El secretario de Seguridad del municipio trazó un balance del operativo realizado durante los festejos del Último Primer Día. Cuestionó el consumo de alcohol, el uso de pirotecnia y a "los vivos que se aprovechan", y pidió abrir un debate con padres y escuelas.
El secretario de Seguridad del municipio, Rodrigo Goncálvez, realizó un balance del operativo desplegado durante el festejo del Último Primer Día (UPD) de clases en Mar del Plata. “Es algo que no compartimos, pero que sí acompañamos desde el ámbito municipal”, afirmó el funcionario en relación a los festejos y desmanes de los estudiantes que comienzan su último año del secundario.
Dentro del trabajo articulado entre las distintas áreas del municipio, uno de los puntos más sensibles fue la detección de fiestas masivas. “Se desarticuló una fiesta en el sur, en un camping donde se iba a llevar adelante un evento para 300 chicos con alcohol, y que se pudo neutralizar con la intervención de Inspección General”, detalló.
“Esto se ha ido desvirtuando porque algunos vivos ven un negocio. Te ofrecen un lugar donde podés tomar alcohol, juegan con el entusiasmo de los chicos y arman fiestas y eventos masivos que no están regulados”, advirtió.
El funcionario también mostró preocupación fue el uso de pirotecnia en distintos puntos de la ciudad. “Tuvimos dos personas con heridas leves, pero heridas al fin, por pirotecnia”, indicó.
Además, remarcó que también hubo situaciones vinculadas al consumo de alcohol entre adolescentes, algo que -dijo- obliga a discutir el tema en un plano más amplio. “Ahí hay un trabajo para hacer con los padres. Nos preocupa”, planteó.

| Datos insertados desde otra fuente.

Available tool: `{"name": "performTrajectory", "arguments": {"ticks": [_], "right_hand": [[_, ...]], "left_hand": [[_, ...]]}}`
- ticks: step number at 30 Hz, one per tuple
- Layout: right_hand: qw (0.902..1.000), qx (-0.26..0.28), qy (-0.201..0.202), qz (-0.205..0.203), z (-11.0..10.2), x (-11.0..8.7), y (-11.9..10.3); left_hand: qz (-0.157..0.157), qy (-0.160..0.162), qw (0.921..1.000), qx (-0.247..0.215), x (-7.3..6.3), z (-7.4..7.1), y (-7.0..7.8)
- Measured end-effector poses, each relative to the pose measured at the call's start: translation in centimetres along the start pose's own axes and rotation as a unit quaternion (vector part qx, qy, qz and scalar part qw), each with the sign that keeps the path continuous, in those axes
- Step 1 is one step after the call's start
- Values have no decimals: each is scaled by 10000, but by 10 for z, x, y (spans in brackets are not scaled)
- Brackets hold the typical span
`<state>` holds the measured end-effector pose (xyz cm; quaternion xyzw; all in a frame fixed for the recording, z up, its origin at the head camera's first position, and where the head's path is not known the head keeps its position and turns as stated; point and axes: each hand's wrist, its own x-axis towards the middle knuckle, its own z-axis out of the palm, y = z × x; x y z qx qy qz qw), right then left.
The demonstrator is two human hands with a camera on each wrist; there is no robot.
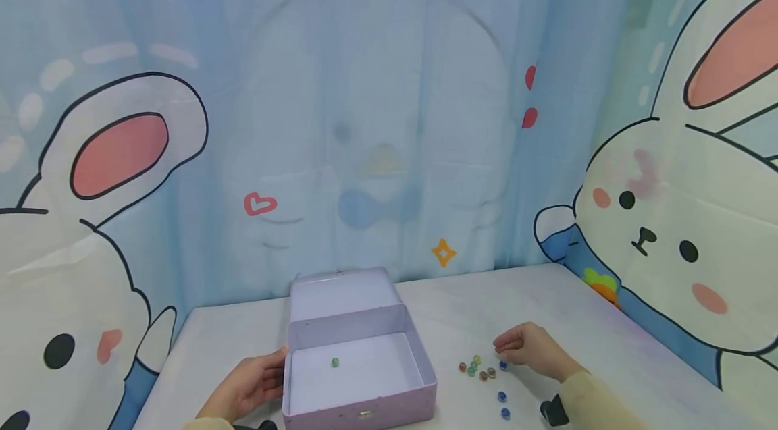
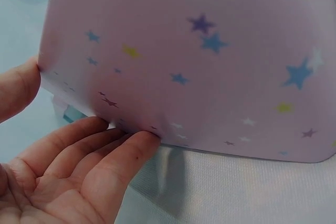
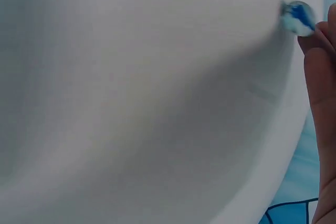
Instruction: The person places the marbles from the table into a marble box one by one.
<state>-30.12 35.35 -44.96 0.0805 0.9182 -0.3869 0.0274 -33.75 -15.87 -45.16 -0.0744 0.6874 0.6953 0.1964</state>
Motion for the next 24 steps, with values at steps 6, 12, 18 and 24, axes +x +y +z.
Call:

De todos modos, el secretario de Seguridad destacó que, en líneas generales, las familias acompañaron el operativo municipal y colaboraron en la organización del ingreso de los estudiantes a las escuelas.
Plaza España, uno de los principales puntos de encuentro del UPD (Foto: Pablo Funes | @dronmardelplata)
“La mayoría de los padres acompañaron todo lo que hicimos, porque están preocupados por algunas fiestas en quintas alejadas, lugares donde hay inseguridad”, sostuvo.
Según Goncalvez, más allá del operativo, el fenómeno abre un debate social que excede al municipio. “Algunos padres entienden más, otros entienden menos, pero hay un trabajo que tenemos que hacer como sociedad sobre lo que queremos y lo que pretendemos para nuestros hijos en función de estos festejos”, reflexionó.
En ese sentido, consideró que el Estado debe intervenir para ordenar una práctica que ya forma parte de la cultura adolescente. “Desde hace unos diez años el UPD una realidad. No lo compartimos, pero desde el Estado tenemos que estar para acompañar”, dijo.
El funcionario precisó que los festejos continuaron, en algunos casos, hasta las 7. Sobre el ingreso a los colegios, dijo: “En general fue tranquilo, pero también está la molestia de algunos vecinos que te llaman y preguntan por qué tanto ruido si están descansando o por qué se invade el espacio público”.
A partir de esas situaciones, Goncálvez insistió en que es necesario discutir los límites del festejo. “Ahí empezamos con esta discusión que también tenemos que dar con los padres: ¿hasta dónde el festejo? ¿Hasta dónde está bien un festejo?”, planteó.
“Acá están las clases. ¿Cuál es el contexto de empezar las clases y estar saliendo de jarana, de fiesta, como quieran llamarlo? Es un debate que no solo se da en Mar del Plata, sino en todo el país”, agregó.
El secretario de Seguridad también indicó que los establecimientos educativos comparten la preocupación. “Los colegios se suman a esta discusión. Se sentaron a la mesa y también identificaron que esto se fue desvirtuando”, comentó.
Por eso, para Goncálvez, es momento de repensar el sentido del UPD. “Me parece que hay que frenar un poco, volver para atrás, que los chicos se junten el día anterior dentro de normas razonables”, afirmó.
“Esto ya estaba pasando a otro nivel, con el uso de pirotecnia y el consumo de alcohol. Hay que poner un freno y plantearnos qué queremos para nuestros jóvenes”, concluyó.